[REQUIRED ACTION]: In the listing below, find the line containing "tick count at" and the line containing "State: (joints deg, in". Repeat exactly those two lines and every line between them, nothing more.

--------------------------------

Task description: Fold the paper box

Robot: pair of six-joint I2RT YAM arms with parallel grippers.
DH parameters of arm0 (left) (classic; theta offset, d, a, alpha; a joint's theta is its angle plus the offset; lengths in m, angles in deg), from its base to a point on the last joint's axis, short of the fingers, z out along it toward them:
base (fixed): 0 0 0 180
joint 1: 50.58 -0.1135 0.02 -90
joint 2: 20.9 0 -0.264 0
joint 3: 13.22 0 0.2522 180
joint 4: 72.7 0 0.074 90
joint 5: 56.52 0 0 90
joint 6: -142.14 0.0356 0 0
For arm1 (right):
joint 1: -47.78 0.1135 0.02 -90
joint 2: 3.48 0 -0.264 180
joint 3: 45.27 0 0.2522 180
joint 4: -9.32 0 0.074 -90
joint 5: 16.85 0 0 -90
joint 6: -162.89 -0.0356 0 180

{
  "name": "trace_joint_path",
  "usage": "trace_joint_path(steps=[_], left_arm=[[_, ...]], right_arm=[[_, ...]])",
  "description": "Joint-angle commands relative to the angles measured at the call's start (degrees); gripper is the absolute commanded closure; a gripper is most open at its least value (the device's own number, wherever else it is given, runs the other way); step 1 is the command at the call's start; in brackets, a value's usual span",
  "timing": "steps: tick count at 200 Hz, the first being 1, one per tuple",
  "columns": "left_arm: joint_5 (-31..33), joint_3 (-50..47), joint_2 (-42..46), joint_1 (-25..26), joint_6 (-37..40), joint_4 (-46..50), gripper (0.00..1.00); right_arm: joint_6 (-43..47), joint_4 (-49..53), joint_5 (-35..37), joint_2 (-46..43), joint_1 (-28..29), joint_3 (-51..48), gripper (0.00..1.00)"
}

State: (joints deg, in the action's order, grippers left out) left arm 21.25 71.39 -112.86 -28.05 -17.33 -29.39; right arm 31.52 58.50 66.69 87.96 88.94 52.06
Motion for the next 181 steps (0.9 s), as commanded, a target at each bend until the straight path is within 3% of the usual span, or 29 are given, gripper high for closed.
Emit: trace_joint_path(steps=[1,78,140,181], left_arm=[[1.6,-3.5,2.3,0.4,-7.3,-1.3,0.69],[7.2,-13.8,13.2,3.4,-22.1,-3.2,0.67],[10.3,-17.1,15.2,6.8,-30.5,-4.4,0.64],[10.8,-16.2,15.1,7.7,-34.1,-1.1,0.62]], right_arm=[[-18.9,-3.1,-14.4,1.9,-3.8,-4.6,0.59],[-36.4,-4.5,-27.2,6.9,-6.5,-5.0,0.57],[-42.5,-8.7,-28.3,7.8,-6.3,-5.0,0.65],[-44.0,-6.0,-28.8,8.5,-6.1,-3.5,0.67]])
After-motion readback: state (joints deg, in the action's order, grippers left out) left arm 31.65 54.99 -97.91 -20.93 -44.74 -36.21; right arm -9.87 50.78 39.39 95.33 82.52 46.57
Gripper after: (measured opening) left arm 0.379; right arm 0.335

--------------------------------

[RESPONSE]:
  "timing": "steps: tick count at 200 Hz, the first being 1, one per tuple",
  "columns": "left_arm: joint_5 (-31..33), joint_3 (-50..47), joint_2 (-42..46), joint_1 (-25..26), joint_6 (-37..40), joint_4 (-46..50), gripper (0.00..1.00); right_arm: joint_6 (-43..47), joint_4 (-49..53), joint_5 (-35..37), joint_2 (-46..43), joint_1 (-28..29), joint_3 (-51..48), gripper (0.00..1.00)"
}

State: (joints deg, in the action's order, grippers left out) left arm 21.25 71.39 -112.86 -28.05 -17.33 -29.39; right arm 31.52 58.50 66.69 87.96 88.94 52.06

The response to this exercise is finished.